What to work on: Go through the listing below and output exactly the line with "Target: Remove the", the line with "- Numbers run", and each line between; omit the rest.

** Opening Records to use block **

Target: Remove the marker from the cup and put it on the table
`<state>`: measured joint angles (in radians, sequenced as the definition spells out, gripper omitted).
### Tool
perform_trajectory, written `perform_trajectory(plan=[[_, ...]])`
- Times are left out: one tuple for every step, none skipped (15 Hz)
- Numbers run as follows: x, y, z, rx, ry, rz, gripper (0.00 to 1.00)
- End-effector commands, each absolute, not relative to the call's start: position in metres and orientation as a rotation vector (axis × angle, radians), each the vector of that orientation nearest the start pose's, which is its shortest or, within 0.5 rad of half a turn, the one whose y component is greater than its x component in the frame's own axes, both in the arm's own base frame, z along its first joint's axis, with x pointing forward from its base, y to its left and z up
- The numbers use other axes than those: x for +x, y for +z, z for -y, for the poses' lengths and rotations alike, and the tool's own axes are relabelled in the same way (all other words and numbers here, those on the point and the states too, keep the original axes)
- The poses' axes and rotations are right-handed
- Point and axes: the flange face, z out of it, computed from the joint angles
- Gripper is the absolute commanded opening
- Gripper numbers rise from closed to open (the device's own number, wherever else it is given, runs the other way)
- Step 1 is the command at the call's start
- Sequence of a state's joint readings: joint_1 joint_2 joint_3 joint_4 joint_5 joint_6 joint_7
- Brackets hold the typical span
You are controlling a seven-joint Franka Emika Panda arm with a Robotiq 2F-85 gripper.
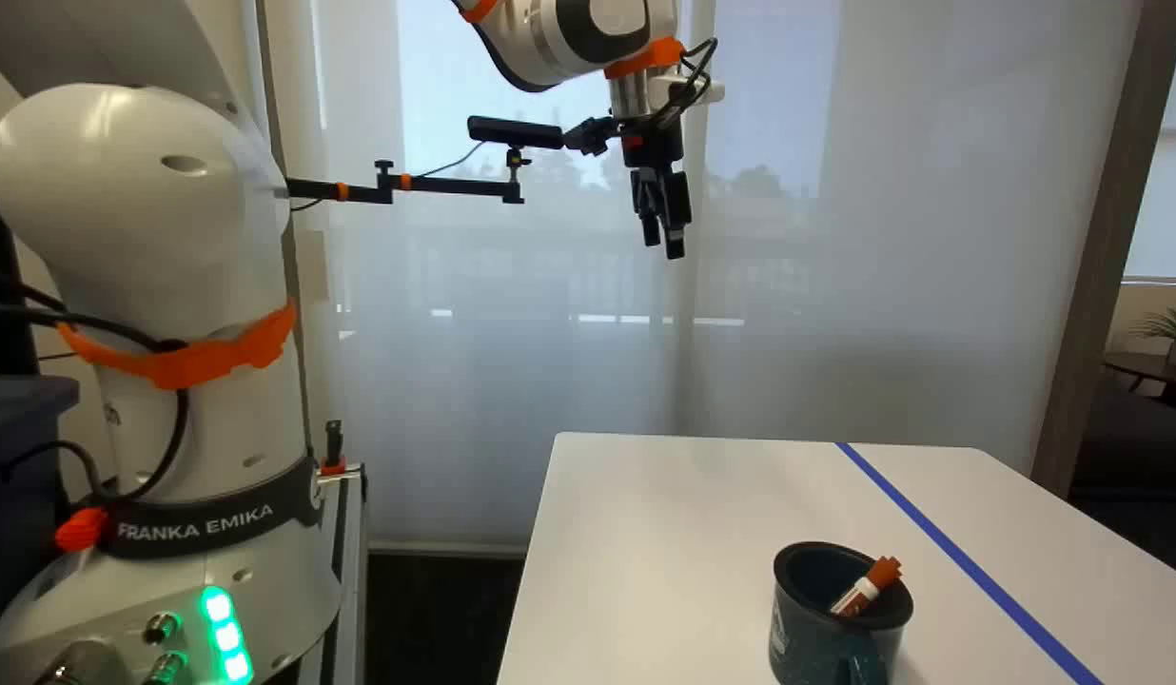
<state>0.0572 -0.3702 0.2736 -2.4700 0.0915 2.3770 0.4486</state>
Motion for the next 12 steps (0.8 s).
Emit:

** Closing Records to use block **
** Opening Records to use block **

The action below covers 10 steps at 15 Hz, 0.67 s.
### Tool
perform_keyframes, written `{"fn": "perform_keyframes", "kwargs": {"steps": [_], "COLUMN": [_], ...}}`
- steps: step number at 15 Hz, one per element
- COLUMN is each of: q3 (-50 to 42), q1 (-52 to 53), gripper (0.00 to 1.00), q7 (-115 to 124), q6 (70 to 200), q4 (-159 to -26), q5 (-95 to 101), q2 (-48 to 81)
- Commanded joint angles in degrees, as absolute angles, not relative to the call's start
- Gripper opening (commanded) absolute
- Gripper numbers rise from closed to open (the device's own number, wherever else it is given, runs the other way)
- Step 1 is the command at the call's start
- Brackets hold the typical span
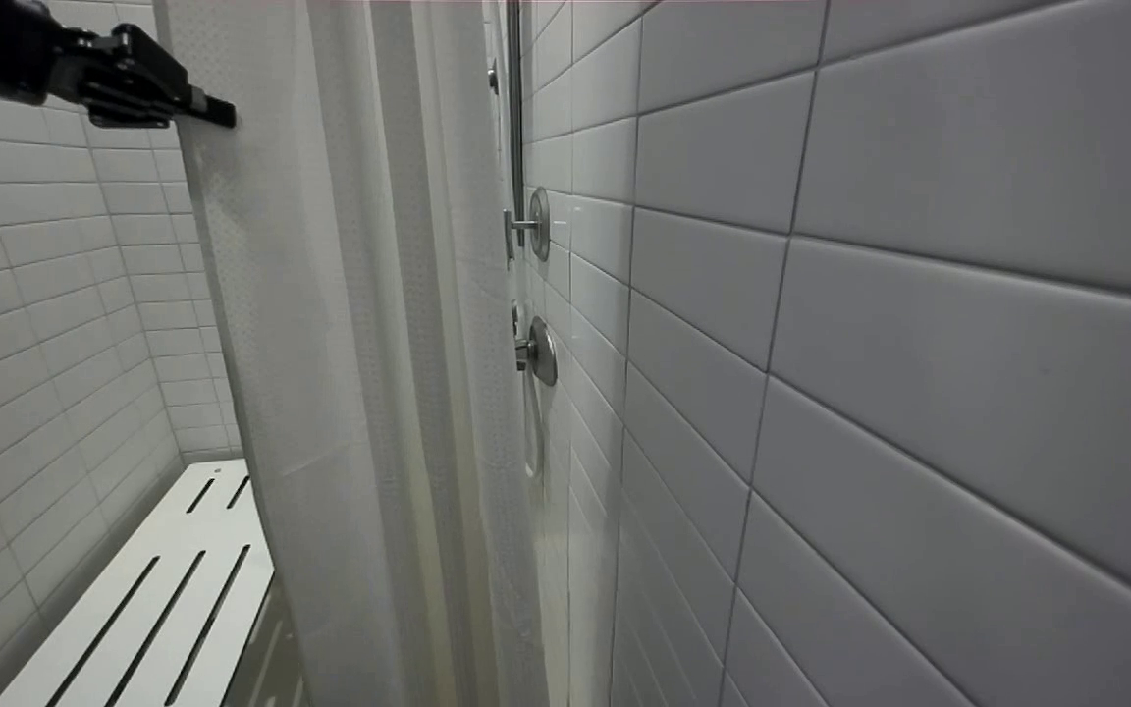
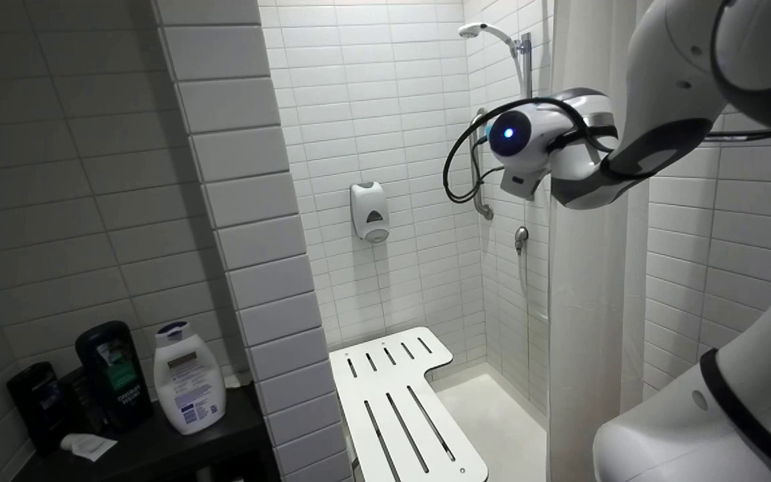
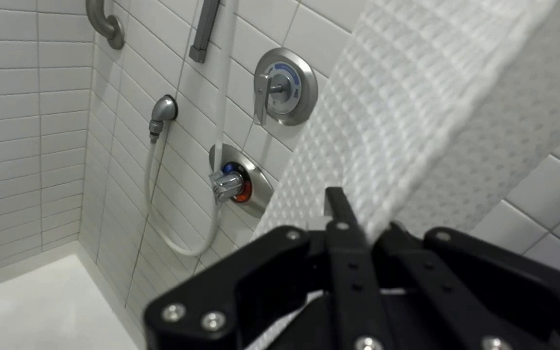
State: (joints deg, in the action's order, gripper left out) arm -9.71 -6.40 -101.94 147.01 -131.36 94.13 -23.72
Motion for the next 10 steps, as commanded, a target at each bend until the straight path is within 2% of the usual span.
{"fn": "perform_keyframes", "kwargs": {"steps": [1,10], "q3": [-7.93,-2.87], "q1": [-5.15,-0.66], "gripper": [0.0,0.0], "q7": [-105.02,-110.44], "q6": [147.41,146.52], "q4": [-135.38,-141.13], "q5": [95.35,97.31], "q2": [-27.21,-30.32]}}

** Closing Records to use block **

Your solution:
Target: Remove the marker from the cup and put it on the table
`<state>`: measured joint angles (in radians, sequenced as the definition spells out, gripper omitted).
### Tool
perform_trajectory, written `perform_trajectory(plan=[[_, ...]])`
- Times are left out: one tuple for every step, none skipped (15 Hz)
- Numbers run as follows: x, y, z, rx, ry, rz, gripper (0.00 to 1.00)

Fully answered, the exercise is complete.